TASK STATEMENT: Your answer must be an exact copy of the listing that follows, with all pictures omitted.
- Opening Delimiter -
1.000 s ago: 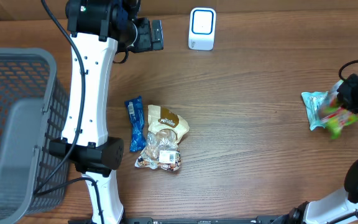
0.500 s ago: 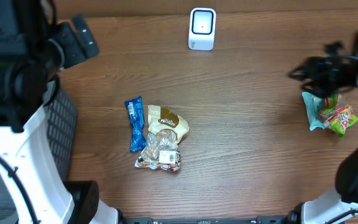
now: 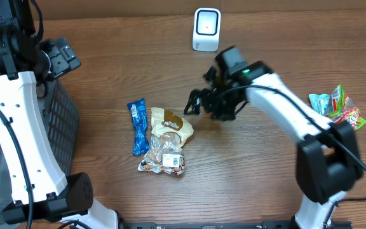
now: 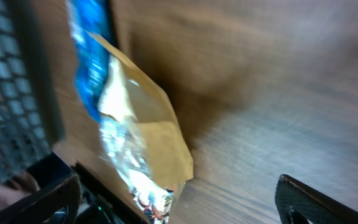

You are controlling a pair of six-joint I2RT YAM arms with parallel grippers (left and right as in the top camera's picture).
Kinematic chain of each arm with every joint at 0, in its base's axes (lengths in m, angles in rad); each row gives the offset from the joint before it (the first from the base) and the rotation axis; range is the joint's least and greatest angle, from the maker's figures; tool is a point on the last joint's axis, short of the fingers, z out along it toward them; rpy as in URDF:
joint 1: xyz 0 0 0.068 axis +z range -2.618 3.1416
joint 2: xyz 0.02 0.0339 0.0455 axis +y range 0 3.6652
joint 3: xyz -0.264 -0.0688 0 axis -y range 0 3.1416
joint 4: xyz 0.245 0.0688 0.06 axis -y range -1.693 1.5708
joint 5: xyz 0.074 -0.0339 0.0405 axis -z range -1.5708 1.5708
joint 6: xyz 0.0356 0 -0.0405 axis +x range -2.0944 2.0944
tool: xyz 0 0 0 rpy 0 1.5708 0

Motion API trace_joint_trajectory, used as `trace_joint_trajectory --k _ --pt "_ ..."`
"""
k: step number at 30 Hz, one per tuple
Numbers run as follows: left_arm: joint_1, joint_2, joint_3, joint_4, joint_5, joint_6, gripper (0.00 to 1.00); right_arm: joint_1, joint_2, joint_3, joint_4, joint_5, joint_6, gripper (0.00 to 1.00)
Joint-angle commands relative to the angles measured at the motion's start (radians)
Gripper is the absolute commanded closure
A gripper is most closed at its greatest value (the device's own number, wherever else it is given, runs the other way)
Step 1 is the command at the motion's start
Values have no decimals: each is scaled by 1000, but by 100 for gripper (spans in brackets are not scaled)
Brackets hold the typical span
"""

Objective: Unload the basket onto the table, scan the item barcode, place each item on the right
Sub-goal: 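Reach the right gripper to the clear bread bag and grasp it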

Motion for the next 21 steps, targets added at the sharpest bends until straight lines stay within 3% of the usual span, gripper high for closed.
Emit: trace_joint_trajectory --k 1,10,12,16,17,19,21 --pt "0 11 -6 1 2 4 0 66 58 -14 12 -65 48 0" --pt "0 11 -6 0 42 4 0 237 141 -16 154 -59 185 1" --pt "0 11 -6 0 71 4 0 270 152 -32 187 -25 228 5" --pt "0 11 -6 -2 113 4 0 280 192 -50 219 -48 270 51" --pt "0 11 -6 -3 114 4 0 275 197 -50 218 -59 270 71" --pt "0 11 -6 -3 114 5 0 273 198 -50 219 -61 270 92" --pt "0 11 -6 -3 114 5 0 271 198 -49 224 -77 261 96"
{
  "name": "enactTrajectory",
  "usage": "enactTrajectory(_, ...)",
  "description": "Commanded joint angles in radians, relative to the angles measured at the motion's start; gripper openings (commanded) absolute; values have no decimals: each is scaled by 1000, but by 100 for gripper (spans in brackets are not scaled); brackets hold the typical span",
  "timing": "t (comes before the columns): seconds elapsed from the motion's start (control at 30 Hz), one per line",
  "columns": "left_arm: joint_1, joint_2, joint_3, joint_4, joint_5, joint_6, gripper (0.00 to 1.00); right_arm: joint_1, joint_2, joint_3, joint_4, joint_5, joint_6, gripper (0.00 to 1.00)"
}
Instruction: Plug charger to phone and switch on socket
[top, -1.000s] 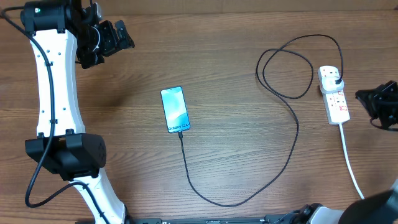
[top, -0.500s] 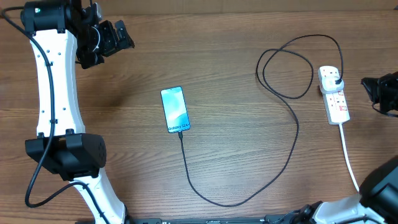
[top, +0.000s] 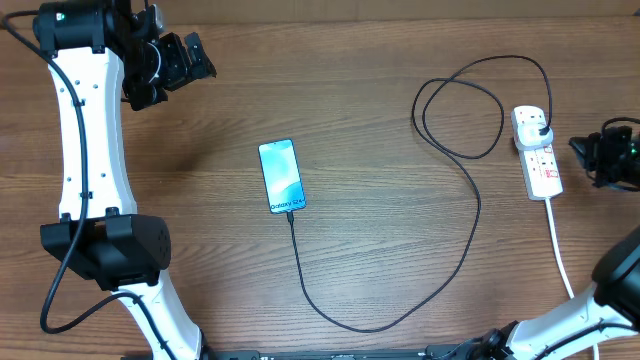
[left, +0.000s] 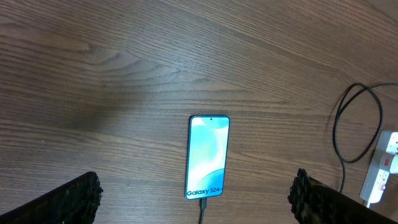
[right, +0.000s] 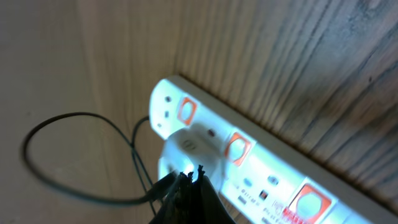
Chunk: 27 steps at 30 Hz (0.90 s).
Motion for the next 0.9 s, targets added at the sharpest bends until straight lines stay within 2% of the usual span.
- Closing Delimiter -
REPLY:
1.000 s ago: 
0.500 s ago: 
now: 
now: 

You are controlling a pair of six-joint I2RT YAM arms with parallel grippers (left and right as in the top camera's picture).
Kinematic chain of each arm with every joint at 0, in its base's axes (lengths in m, angles in rad); each row gives the offset from the joint before it (the first from the base) and the rotation axis; range is the joint's least and greatest angle, from the maker's figures; tool is a point on the last joint's axis, short of the fingers, z out along it toward them; rpy as in URDF:
joint 1: xyz 0 0 0.068 axis +z range -2.618 3.1416
joint 2: xyz 0.02 0.0339 0.0455 axis +y range 0 3.6652
joint 3: xyz -0.264 -0.0688 0 axis -y range 0 3.1416
joint 4: xyz 0.245 0.0688 0.06 axis -y range -1.693 1.5708
joint 5: xyz 0.074 -0.0339 0.0405 axis -z range -1.5708 1.5708
joint 6: xyz 0.0356 0 -0.0405 axis +x range -2.0944 2.0944
tool: xyz 0 0 0 rpy 0 1.5708 0

Motion API trace_joint_trajectory, used as `trace_joint_trajectory --k _ --pt "_ ..."`
"""
k: step number at 30 Hz, one per tuple
Numbers run as follows: left_arm: joint_1, joint_2, joint_3, joint_4, joint_5, joint_6, gripper (0.00 to 1.00); right_arm: joint_1, joint_2, joint_3, joint_4, joint_5, joint_6, gripper (0.00 to 1.00)
Joint-angle commands relative to the angles measured at the motion's start (radians)
Gripper is the absolute commanded closure
A gripper is most closed at its greatest value (the device's own number, wherever else it is given, runs the other way)
Step 1 is the command at the motion's start
Values have no decimals: each is scaled by 1000, but by 100 for gripper (spans in brackets are not scaled)
Brackets hold the typical span
"""

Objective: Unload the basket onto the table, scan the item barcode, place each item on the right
Sub-goal: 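Reach the right gripper to the clear bread bag and grasp it
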
Motion for the next 21 steps, targets added at the sharpest bends until straight lines stay within 3% of the usual span, gripper high for closed.
Emit: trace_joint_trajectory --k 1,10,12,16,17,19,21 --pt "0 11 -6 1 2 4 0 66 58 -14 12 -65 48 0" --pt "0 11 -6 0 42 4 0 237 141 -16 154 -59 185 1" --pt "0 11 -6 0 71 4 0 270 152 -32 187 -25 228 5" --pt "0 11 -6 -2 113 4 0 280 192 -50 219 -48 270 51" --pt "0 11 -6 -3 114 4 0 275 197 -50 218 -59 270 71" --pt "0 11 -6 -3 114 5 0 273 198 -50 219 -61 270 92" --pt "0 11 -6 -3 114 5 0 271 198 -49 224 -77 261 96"
{
  "name": "enactTrajectory",
  "usage": "enactTrajectory(_, ...)",
  "description": "Commanded joint angles in radians, relative to the angles measured at the motion's start; gripper openings (commanded) absolute; values have no decimals: each is scaled by 1000, but by 100 for gripper (spans in brackets are not scaled); brackets hold the typical span",
  "timing": "t (comes before the columns): seconds elapsed from the motion's start (control at 30 Hz), one per line",
  "columns": "left_arm: joint_1, joint_2, joint_3, joint_4, joint_5, joint_6, gripper (0.00 to 1.00); right_arm: joint_1, joint_2, joint_3, joint_4, joint_5, joint_6, gripper (0.00 to 1.00)"
}
Instruction: Plug charger to phone and switch on socket
[top, -1.000s] 
[top, -0.500s] 
[top, +0.000s] 
[left, +0.000s] 
[right, +0.000s] 
Chunk: 27 steps at 30 Hz (0.90 s).
Motion for the next 0.9 s, targets added at the sharpest bends until straight lines stay within 2% of the usual span.

Nothing further is required for this answer.